Reconstruction of the battered regions, indeed of the national economy as a whole, has been made a necessity by the sheer scale of the floods. A pooling of resources toward a return of normalcy entails a strict control over prices, absolute vigilance over the activities of unscrupulous businessmen and traders waiting beyond the floodwaters to trade in human misery.
In a society where prices of food take a quantum leap during Ramadan, where ingredients needed for cooking are hoarded, to be released in exchange for scandalous prices, the morally corrupt keep fine-tuning the art of thievery.
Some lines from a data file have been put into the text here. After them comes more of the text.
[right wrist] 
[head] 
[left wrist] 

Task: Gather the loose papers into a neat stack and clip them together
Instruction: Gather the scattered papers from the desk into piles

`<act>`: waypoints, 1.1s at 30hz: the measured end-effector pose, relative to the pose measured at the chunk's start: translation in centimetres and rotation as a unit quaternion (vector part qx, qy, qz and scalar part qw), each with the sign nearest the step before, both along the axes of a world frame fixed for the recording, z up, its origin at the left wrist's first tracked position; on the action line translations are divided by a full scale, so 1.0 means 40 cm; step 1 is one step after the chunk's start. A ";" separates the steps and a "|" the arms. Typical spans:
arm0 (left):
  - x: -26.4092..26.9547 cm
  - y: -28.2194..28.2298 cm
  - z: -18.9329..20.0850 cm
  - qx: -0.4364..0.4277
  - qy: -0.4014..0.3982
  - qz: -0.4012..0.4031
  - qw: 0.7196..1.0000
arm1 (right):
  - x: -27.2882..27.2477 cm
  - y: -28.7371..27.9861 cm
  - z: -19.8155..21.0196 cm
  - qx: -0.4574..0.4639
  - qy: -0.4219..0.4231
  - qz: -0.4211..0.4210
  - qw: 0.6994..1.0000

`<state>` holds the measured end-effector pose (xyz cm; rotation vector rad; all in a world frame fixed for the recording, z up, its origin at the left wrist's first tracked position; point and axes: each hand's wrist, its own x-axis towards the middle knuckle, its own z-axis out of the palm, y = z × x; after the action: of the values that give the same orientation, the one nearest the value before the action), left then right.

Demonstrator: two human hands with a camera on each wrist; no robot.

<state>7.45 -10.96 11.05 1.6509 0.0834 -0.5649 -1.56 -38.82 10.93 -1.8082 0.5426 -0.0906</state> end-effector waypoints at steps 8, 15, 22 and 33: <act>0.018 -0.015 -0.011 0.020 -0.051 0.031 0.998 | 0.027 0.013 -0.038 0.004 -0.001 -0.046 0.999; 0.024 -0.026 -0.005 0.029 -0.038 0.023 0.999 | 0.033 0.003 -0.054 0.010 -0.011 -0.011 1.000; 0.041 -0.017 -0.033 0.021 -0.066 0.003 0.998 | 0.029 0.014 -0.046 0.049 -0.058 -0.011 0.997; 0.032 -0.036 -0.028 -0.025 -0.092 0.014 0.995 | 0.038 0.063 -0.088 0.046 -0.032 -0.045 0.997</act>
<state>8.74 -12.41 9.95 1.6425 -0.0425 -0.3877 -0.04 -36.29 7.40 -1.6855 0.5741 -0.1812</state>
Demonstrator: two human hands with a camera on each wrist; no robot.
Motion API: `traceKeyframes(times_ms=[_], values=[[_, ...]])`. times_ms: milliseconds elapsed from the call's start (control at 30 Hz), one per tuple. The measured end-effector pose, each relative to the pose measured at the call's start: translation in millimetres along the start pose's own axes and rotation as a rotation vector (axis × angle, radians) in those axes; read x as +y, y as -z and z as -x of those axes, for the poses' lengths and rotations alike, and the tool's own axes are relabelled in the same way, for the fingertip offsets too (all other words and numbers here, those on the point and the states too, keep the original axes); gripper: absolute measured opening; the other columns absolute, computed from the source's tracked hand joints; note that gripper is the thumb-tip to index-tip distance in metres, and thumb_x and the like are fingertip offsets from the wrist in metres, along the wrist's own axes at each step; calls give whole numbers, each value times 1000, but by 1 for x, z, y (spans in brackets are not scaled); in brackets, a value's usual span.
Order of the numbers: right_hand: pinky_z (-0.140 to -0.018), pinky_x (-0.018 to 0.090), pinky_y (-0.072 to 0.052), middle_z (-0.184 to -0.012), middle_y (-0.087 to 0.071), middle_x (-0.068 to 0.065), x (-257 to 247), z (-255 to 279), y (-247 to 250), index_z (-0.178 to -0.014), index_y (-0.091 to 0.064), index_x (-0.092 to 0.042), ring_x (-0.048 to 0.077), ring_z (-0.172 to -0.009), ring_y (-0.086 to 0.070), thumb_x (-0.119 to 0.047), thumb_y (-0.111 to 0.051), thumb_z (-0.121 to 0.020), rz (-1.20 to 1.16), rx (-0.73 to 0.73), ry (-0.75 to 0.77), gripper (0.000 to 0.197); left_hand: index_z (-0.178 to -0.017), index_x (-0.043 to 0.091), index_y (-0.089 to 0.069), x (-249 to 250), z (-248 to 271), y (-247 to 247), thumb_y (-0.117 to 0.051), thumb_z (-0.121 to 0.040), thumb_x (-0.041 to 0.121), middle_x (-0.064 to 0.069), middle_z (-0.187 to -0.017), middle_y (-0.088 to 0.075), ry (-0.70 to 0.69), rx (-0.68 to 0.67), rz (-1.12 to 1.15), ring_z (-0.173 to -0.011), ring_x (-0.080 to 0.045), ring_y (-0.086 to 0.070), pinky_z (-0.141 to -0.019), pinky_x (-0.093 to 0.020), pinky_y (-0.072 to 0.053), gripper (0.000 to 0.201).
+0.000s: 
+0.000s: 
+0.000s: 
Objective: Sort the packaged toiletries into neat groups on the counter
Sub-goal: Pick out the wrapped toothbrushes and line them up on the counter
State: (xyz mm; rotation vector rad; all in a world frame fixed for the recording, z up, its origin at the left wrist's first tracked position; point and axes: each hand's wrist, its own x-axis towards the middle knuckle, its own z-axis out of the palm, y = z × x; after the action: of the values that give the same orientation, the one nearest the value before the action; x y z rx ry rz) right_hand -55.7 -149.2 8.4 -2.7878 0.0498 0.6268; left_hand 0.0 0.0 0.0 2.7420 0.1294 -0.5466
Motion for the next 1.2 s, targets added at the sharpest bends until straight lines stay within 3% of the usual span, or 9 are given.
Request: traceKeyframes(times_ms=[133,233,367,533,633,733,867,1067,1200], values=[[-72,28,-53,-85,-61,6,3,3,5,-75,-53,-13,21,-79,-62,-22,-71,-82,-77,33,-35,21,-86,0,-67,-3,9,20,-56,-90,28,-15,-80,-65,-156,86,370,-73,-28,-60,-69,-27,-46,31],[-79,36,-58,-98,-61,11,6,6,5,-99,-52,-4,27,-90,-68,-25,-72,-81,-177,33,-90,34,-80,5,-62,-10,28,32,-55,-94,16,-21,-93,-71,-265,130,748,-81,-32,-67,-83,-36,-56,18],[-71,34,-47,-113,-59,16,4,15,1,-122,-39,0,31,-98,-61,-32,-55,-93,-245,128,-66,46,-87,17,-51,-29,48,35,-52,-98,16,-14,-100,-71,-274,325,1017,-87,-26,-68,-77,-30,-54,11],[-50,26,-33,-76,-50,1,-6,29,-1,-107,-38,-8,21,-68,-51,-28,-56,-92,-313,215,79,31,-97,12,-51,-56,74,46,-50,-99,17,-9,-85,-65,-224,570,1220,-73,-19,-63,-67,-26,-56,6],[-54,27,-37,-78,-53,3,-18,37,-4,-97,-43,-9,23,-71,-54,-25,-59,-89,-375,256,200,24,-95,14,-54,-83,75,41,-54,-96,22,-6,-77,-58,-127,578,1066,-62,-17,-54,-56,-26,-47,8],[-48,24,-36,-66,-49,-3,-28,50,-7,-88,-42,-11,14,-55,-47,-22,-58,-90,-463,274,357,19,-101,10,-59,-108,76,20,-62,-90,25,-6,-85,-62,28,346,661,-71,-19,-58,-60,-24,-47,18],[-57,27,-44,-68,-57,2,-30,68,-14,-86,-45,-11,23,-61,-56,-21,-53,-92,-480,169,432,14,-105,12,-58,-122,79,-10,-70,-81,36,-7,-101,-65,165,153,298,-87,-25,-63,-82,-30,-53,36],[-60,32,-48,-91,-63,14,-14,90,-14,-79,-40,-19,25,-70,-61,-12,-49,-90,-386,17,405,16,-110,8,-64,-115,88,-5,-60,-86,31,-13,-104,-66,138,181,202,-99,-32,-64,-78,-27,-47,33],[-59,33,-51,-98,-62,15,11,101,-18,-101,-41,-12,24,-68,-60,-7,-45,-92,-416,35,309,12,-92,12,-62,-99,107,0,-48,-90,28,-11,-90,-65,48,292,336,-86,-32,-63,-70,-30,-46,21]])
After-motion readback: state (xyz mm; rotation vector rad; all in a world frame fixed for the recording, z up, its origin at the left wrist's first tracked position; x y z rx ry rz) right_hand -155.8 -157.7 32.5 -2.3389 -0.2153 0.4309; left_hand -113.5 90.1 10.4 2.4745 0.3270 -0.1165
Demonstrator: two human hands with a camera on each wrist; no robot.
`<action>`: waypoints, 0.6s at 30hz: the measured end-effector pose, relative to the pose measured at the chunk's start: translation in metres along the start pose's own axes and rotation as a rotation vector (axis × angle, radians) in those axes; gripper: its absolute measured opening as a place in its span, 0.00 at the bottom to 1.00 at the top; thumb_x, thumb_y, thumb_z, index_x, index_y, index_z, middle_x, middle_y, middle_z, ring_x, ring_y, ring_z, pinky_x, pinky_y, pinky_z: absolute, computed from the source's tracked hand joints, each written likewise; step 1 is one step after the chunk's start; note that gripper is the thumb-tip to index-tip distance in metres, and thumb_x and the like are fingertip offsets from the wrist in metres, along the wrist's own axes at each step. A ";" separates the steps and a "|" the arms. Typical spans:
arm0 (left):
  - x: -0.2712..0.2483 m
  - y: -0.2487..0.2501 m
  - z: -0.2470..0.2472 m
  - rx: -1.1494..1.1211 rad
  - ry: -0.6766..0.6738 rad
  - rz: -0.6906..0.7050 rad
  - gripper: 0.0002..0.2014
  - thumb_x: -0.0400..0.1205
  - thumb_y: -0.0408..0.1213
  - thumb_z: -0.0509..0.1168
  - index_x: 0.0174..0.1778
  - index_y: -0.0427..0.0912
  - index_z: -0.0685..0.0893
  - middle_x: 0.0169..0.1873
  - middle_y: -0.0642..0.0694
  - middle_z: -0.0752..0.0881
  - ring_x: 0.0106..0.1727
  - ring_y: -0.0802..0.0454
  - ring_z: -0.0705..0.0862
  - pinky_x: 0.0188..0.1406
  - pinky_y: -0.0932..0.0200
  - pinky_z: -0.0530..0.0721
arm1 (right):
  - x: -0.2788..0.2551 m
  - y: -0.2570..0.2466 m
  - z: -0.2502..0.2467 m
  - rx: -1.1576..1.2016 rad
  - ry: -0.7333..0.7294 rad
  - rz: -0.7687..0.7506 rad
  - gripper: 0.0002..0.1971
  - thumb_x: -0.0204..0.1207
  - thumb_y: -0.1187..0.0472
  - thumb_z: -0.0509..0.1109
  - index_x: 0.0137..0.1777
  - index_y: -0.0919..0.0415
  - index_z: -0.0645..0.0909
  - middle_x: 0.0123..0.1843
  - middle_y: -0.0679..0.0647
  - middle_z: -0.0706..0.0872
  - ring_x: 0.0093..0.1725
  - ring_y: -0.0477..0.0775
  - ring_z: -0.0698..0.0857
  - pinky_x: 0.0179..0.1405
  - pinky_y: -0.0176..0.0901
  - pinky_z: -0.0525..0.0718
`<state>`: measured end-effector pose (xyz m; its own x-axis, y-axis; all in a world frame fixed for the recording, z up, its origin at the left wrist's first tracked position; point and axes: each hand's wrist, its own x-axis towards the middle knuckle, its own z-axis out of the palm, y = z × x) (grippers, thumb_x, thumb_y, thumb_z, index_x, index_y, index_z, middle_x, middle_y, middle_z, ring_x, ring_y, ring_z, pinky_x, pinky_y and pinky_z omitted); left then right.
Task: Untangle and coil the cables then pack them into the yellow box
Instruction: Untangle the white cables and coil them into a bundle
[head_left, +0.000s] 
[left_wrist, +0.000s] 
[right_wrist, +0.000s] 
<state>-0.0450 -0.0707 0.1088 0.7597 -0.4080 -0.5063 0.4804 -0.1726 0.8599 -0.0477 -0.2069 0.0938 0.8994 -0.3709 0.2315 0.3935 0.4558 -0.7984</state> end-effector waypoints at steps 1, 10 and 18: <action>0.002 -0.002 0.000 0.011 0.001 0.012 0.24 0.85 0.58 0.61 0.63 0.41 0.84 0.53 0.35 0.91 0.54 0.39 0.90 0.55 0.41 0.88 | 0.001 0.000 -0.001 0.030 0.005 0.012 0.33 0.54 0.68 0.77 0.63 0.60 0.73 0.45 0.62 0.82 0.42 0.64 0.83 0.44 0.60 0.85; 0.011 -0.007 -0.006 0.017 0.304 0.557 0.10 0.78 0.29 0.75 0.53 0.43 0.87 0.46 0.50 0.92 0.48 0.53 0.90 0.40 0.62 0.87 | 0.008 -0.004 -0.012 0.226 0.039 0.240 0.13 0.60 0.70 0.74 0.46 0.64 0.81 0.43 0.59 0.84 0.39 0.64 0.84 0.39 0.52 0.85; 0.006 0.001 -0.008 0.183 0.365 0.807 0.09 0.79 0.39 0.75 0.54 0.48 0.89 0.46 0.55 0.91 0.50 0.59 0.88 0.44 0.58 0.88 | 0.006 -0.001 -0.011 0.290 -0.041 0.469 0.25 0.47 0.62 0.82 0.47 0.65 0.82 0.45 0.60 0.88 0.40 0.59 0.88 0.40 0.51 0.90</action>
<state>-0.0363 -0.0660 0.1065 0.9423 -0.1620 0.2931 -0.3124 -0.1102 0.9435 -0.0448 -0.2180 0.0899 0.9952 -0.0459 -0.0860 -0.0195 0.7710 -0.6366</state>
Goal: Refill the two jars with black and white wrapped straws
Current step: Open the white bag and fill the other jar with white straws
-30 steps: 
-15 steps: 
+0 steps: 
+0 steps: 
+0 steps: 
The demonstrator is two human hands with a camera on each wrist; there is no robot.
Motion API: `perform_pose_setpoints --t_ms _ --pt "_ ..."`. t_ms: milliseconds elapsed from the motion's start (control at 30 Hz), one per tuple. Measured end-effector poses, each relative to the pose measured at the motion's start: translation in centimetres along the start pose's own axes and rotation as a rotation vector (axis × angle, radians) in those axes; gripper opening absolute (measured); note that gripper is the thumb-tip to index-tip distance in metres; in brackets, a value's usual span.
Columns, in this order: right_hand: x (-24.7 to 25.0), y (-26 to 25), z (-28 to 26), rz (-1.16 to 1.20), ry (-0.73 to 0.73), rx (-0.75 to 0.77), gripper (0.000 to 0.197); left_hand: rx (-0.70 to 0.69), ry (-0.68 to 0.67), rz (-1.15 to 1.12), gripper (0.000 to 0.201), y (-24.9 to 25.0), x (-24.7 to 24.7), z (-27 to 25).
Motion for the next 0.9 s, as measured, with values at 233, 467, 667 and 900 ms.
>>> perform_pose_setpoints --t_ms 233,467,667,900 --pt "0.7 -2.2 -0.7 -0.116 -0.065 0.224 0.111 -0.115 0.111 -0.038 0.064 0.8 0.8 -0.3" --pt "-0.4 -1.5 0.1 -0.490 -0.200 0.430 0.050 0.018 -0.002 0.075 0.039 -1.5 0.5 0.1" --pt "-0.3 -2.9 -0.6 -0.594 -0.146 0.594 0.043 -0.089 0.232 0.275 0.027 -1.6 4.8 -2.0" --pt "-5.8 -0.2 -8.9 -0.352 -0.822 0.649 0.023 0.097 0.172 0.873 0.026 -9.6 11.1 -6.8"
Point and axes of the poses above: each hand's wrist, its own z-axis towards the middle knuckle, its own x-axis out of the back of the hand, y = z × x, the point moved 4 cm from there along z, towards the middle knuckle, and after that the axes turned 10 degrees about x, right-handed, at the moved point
Therefore it is important that strictness be applied, that timorousness in applying harsh measures against those who would be human sharks be cast aside.
A final point. The foreign ministers of India and Bangladesh, meeting in Delhi, have reaffirmed their commitment to mutually beneficial cooperation on the rivers flowing from and into their countries. With India's north-east too taking a battering from the floods, a joint approach to floods, to dredging, to flow of water that guarantees the survival and happiness of the people of the two countries is today a critical issue in need of a rapid response.